The keys still need to be defined, and this kit’s cards are brand new. They are, therefore, 0xFF. We would need the key to access a card programmed by another person. The key would need to be kept in the ‘key’ folder.
Serial.begin(9600); // Initialize serial communications with the PC
SPI.begin(); // Init SPI bus
mfrc522.PCD_Init(); // Init MFRC522 card (in case you wonder what PCD means: proximity coupling device)
Serial.println("Scan a MIFARE Classic card");
// Prepare the security key for the read and write functions.
for (byte i = 0; i < 6; i++) {
key.keyByte[i] = 0xFF; //keyByte is defined in the "MIFARE_Key" 'struct' definition in the .h file of the library
Loop function: We first scan the card to see if it is visible. If yes, then that card is chosen for writing and/or reading purposes.
// Look for new cards
if ( ! mfrc522.PICC_IsNewCardPresent()) {
return;
}
// Select one of the cards
if ( ! mfrc522.PICC_ReadCardSerial())
{
return;
}
Serial.println("card selected");
It is easy to wring the block. All we need is a custom function called createBlock()
that takes two parameters – one being the block number to which the data is to be written and the other the data itself.
//the blockcontent array is written into the card block
writeBlock(block, blockcontent);
We need to check that the write operation succeeded by reading the contents of the block back. You can do this using a custom function called readBlock()

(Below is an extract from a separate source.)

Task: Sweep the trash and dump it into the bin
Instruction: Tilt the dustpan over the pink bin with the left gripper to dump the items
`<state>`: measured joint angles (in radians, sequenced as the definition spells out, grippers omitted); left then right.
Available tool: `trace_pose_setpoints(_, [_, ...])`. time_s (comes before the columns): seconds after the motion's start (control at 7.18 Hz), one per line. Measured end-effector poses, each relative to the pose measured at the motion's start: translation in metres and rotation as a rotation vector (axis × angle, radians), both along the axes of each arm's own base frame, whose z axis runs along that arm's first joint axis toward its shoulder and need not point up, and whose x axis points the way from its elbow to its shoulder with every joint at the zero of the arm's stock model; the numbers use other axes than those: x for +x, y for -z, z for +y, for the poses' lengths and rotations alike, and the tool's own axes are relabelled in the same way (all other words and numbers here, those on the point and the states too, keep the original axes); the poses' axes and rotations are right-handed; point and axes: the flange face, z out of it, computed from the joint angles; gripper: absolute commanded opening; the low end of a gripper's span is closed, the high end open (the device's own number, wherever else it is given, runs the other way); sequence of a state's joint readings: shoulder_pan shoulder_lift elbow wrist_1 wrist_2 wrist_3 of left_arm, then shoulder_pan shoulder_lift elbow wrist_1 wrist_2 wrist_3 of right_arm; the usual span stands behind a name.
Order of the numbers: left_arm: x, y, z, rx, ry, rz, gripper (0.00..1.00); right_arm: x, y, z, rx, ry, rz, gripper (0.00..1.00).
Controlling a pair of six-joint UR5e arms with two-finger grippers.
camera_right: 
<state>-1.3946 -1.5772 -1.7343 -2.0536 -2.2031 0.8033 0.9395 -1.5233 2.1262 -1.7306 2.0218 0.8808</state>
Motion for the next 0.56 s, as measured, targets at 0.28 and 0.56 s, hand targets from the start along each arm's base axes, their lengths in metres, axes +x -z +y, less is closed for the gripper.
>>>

. This takes two parameters: one is the block number, and another is an array to store block contents. If you need to view the entire 1k of memory, with the block stored into it, the PICC_DumpToSerial()
function can be used.
//read the block back
readBlock(block, readbackblock);
//uncomment below line if you want to see the entire 1k memory with the block written into it.
//mfrc522.PICC_DumpToSerial(&(mfrc522.uid));
Finally, we print the contents from readbackblock array using for loops and display them on a serial monitor.
//print the block contents
Serial.print("read block: ");
for (int j=0 ; j<16 ; j++)
{
Serial.write (readbackblock[j]);
}
Serial.println("");
Conclusion
This guide is for beginners to the MFRC522 IC-based RC522 Reader Module. This guide will teach you about the RC522 module, how to interface Arduino with RC522, and how to read data from an RFID tag.